The end of the Fed's supplementary leverage ratio leniency for banks could result in a pullback from purchases of US Treasuries and send yields on longer-term government bonds higher, sending ripples through the market and unnerving those fearing subsequent capital outflows, Lian explained.
The rate increases was taken to tame inflation and curb capital outflows, and they won't signal the beginning of a rate hike cycle, market watchers said.
Underpinned by strong fundamentals, China remains very appealing to global investors, Lian commented. That China didn't resort to massive stimulus over the past year also makes the case for the country to stay calm despite growing divergences in monetary policy between emerging markets and the developed ones, notably the US, he added.
In a speech to the just-concluded China Development Forum, Yi Gang, governor of the People's Bank of China (PBC), the country's central bank, said the country has relatively wide leeway in fine-tuning its monetary policy.
China's monetary policy has stayed within a normal range, with ample policy tools and moderate levels of interest rates, according to Yi, who pledged to maintain policy continuity, stability and sustainability.
Monetary policy needs to strike a balance between supporting economic growth and preventing risks, Yi noted.
In a research note sent to the Global Times on Tuesday, DBS economists voiced disagreement with market pricing that "the next Asian hike cycle would start earlier than the Fed's own cycle (that is estimated to arrive before 2023)."

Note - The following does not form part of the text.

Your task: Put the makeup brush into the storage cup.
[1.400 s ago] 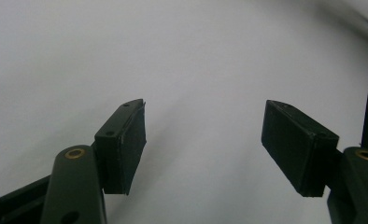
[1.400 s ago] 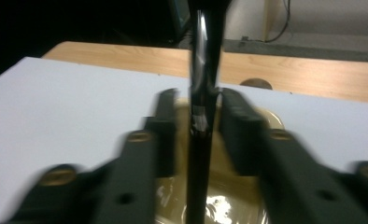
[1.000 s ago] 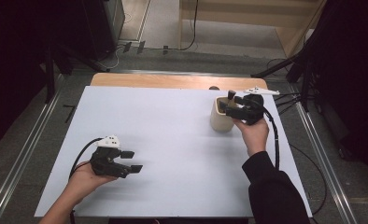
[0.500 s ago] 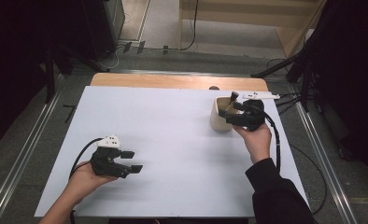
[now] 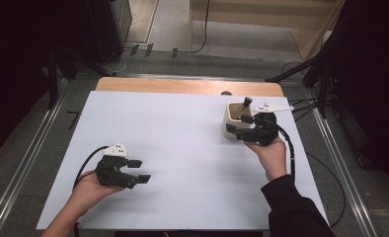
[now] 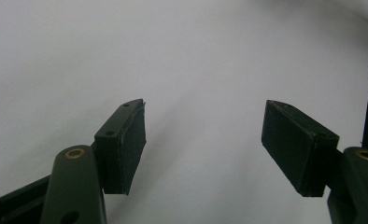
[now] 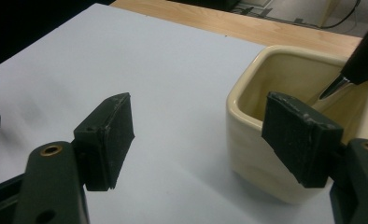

Reflecting on some peer emerging market central banks' rate hikes in a big way over the past days, the DBS economists said that Asia has the "flexibility to more gradually normalize monetary settings."
On the part of China, the PBC's seven-day reverse repurchase rate is forecast to remain unchanged, and two-way fluctuations in the seven-day repo fixing to average in a range of 2.2-2.3 percent over the next year, they estimated.
Analysts have priced in imported inflation concerns, particularly on the producer price side.
Rising prices of commodities - including crude oil and metals - would lead to an increase in the producer price index (PPI), which according to Lian could spike to 5-6 percent in some months.
China's PPI came in at 1.7 percent in February, up from a gain of 0.3 percent in January, official data showed.
But the PBC would only consider a rate hike if PPI inflation continues for a prolonged period, which would extend into the consumer market. The PBC would also react if economic expansion moved into an overheating mode with an annualized rate of roughly 9 percent, said Lian.
China's consumer price index contracted 0.2 percent in February from a year earlier, following a decline of 0.3 percent in January.